Já perdi a conta à quantidade de vezes que oiço falar de "revolução silenciosa" para procurar desculpar o facto de não se estar a fazer nada de relevante ou o que se está a fazer não estar a produzir o efeito desejado. Mariano Gago dizia que estava a fazer uma revolução silenciosa na Ciência e nas Universidades. O programa Novas Oportunidades foi também qualificado como uma revolução silenciosa. O programa de distribuição de frutas e legumes nas escolas também foi considerado uma revolução silenciosa. A ida de Paulo Bento para treinador da selecção nacional foi igualmente vista como uma revolução silenciosa. Também a antiga Ministra do Ambiente Dulce Pássaro dizia que tinha havido uma revolução silenciosa na distribuição de águas.
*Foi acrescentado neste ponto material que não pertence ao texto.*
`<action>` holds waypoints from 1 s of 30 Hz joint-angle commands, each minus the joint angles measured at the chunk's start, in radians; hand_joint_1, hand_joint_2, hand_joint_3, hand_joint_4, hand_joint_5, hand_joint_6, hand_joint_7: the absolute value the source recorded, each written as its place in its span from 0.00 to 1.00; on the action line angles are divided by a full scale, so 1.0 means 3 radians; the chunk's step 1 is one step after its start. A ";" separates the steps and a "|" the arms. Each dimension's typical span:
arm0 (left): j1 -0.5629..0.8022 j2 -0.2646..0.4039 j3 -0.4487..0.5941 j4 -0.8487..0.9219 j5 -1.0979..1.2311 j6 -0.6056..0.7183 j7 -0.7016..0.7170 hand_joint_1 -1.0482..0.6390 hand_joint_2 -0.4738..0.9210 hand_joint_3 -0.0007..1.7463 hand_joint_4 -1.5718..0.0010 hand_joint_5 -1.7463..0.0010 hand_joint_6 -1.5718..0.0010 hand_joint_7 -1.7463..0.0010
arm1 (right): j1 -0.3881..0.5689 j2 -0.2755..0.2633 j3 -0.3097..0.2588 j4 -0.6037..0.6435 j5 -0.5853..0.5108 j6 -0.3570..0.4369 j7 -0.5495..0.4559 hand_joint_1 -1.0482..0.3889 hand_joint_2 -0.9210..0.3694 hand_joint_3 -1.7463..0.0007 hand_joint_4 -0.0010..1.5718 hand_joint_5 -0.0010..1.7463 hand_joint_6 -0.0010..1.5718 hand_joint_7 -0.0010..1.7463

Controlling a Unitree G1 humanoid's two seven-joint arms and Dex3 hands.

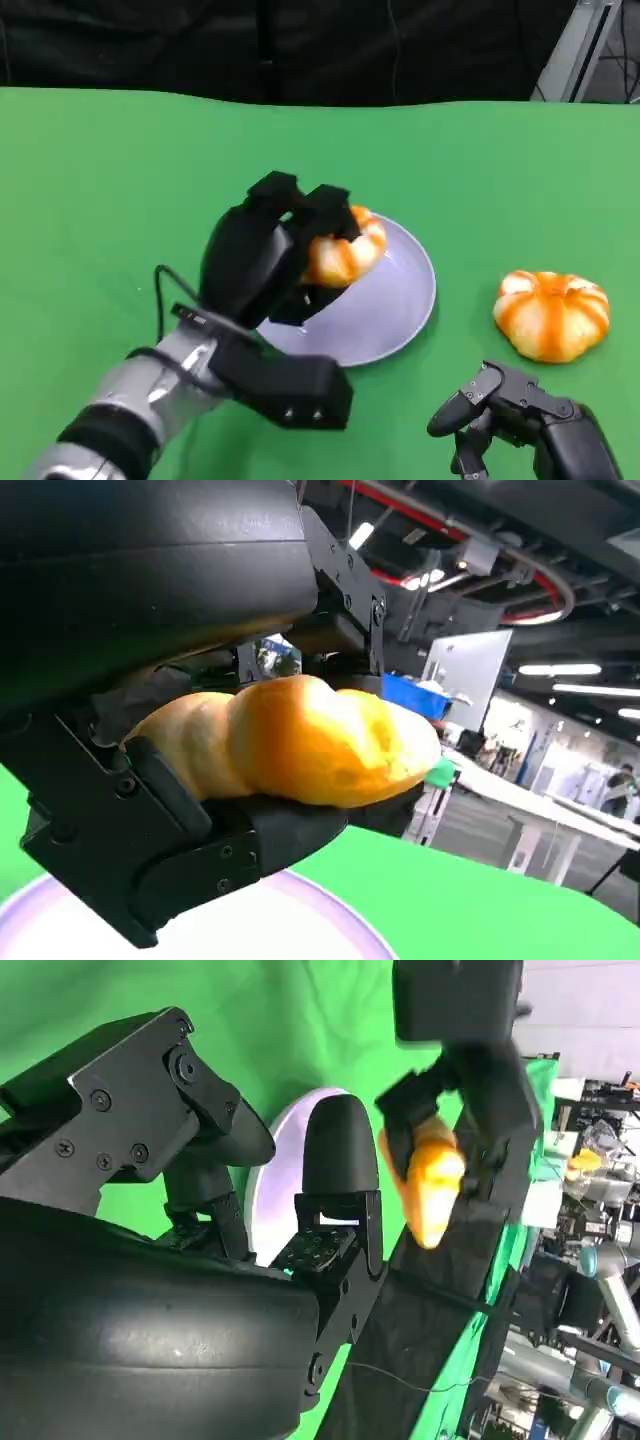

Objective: Grasp the bread from the table and place it into the plate.

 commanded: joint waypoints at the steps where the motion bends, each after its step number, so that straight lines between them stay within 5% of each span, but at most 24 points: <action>1: -0.0130 -0.0025 -0.0012 0.0075 -0.0091 0.0290 -0.0351 0.48 0.68 0.63 0.55 0.00 0.57 0.15 | 0.0036 -0.0014 -0.0004 -0.0022 0.0001 -0.0028 -0.0023 0.75 0.37 0.28 0.44 0.92 0.47 0.77; 3: -0.0158 -0.0039 -0.0027 0.0012 -0.0129 0.0516 -0.0729 0.48 0.74 0.49 0.62 0.15 0.61 0.37 | 0.0034 -0.0022 0.0005 -0.0025 -0.0023 -0.0024 -0.0022 0.76 0.37 0.28 0.44 0.92 0.47 0.77; 5: -0.0155 -0.0020 -0.0067 -0.0130 -0.0120 0.0760 -0.1113 0.43 0.92 0.23 0.79 0.52 0.70 0.73 | 0.0031 -0.0023 0.0012 -0.0022 -0.0038 -0.0035 -0.0026 0.76 0.37 0.28 0.44 0.93 0.47 0.76; 7: -0.0119 0.0000 -0.0104 -0.0283 -0.0094 0.0953 -0.1345 0.38 0.98 0.13 0.88 0.64 0.75 0.86 | 0.0029 -0.0014 0.0017 -0.0024 -0.0036 -0.0029 -0.0030 0.76 0.37 0.28 0.44 0.93 0.47 0.76; 9: -0.0081 0.0012 -0.0170 -0.0458 -0.0022 0.1240 -0.1631 0.30 1.00 0.14 0.96 0.75 0.84 0.93 | 0.0030 -0.0006 0.0019 -0.0037 -0.0025 -0.0009 -0.0027 0.76 0.37 0.28 0.44 0.93 0.47 0.76; 15: 0.0030 0.0104 -0.0309 -0.0867 0.0051 0.1721 -0.2244 0.14 1.00 0.23 1.00 0.96 0.95 0.99 | 0.0038 -0.0007 0.0023 -0.0051 -0.0038 0.0006 -0.0029 0.78 0.38 0.26 0.44 0.94 0.47 0.76; 23: 0.0138 0.0288 -0.0291 -0.1293 -0.0126 0.1874 -0.2901 0.08 1.00 0.28 1.00 1.00 0.97 1.00 | 0.0018 -0.0007 0.0016 -0.0030 -0.0048 -0.0014 -0.0046 0.77 0.37 0.27 0.44 0.93 0.47 0.76; 30: 0.0578 0.0569 0.0019 -0.1918 -0.0461 0.1692 -0.2909 0.08 1.00 0.32 1.00 1.00 0.97 1.00 | 0.0005 -0.0008 0.0026 -0.0022 -0.0059 -0.0022 -0.0053 0.77 0.38 0.26 0.44 0.93 0.47 0.76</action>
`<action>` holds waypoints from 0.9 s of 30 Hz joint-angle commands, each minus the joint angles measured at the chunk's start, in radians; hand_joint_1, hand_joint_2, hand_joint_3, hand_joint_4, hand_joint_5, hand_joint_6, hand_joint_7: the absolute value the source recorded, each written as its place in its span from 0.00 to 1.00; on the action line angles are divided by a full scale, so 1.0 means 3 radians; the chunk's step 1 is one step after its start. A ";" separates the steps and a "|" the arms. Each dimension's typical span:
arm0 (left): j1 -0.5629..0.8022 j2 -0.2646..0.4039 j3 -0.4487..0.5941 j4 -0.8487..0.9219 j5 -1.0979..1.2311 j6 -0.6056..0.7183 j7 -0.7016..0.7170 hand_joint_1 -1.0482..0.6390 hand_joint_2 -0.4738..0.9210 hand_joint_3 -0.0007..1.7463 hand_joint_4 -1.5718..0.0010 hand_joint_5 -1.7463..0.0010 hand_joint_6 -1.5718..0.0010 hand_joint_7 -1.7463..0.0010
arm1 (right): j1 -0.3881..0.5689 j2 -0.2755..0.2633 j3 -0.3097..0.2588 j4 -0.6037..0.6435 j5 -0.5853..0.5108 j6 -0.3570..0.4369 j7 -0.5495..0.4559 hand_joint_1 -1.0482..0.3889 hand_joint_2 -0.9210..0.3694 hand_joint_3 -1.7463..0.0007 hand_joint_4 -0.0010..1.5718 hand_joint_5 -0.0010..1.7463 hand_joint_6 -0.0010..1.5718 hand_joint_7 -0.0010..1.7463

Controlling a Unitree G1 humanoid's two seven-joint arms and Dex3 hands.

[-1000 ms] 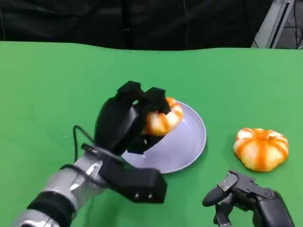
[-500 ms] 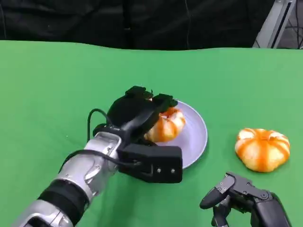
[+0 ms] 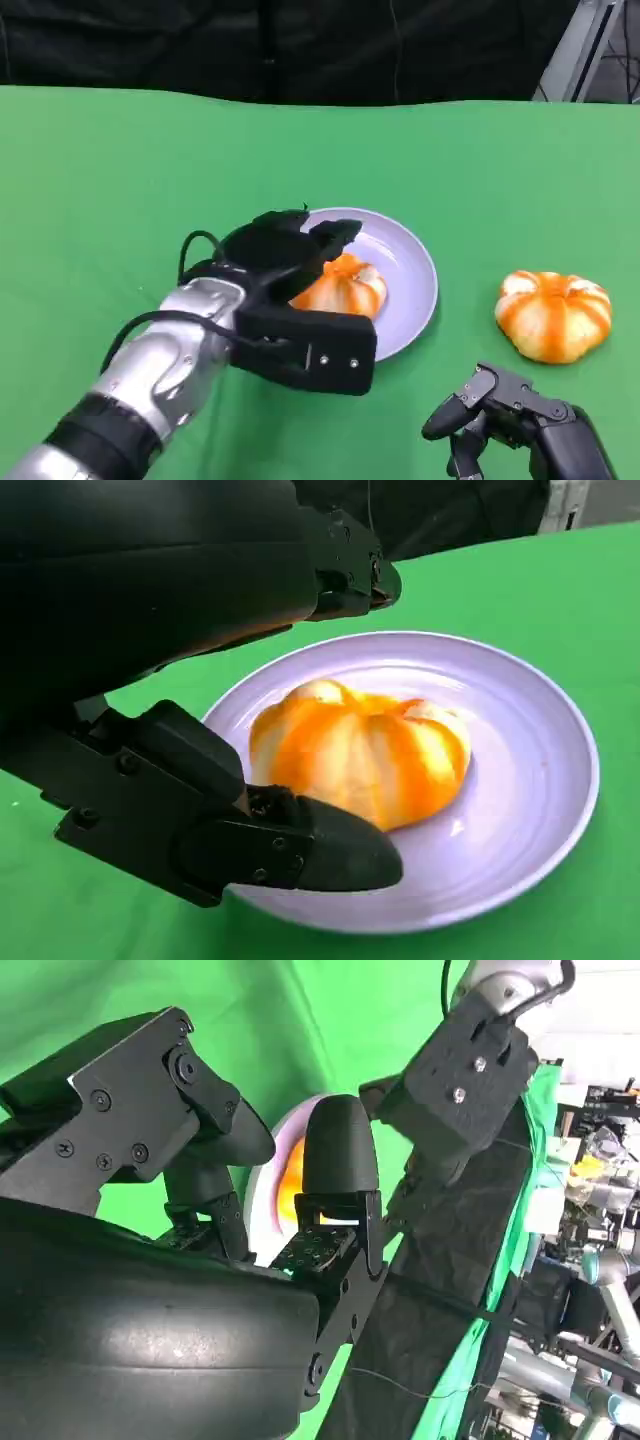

A Rede Nacional de Cuidados Continuados Integrados foi também vista como uma revolução silenciosa ao serviço dos idosos. Alguém deu por todas estas gigantescas revoluções?

 

Não querendo desmerecer a tradição das revoluções silenciosas em Portugal, vem agora Carlos Moedas dizer que o Governo está a fazer também a sua revolução silenciosa de que os portugueses infelizmente não se conseguem aperceber. Imagine-se onde é que está a revolução silenciosa: numa futura revisão da Lei da Concorrência, que ainda ninguém viu, e numa reforma muito limitada do Código da Insolvência, já justamente apelidada como uma via verde para a insolvência. Neste último caso, duvido que a revolução seja silenciosa, pois, se alguma coisa que dificlmente será vista em silêncio será o multiplicar das insolvências em Portugal.

 

Era bom que acabasse este hábito de chamar "revolução silenciosa" a tudo e mais alguma coisa. A única revolução de que me lembro  de ter assistido neste país ocorreu há 37 anos. E garanto que na altura toda a gente deu por ela.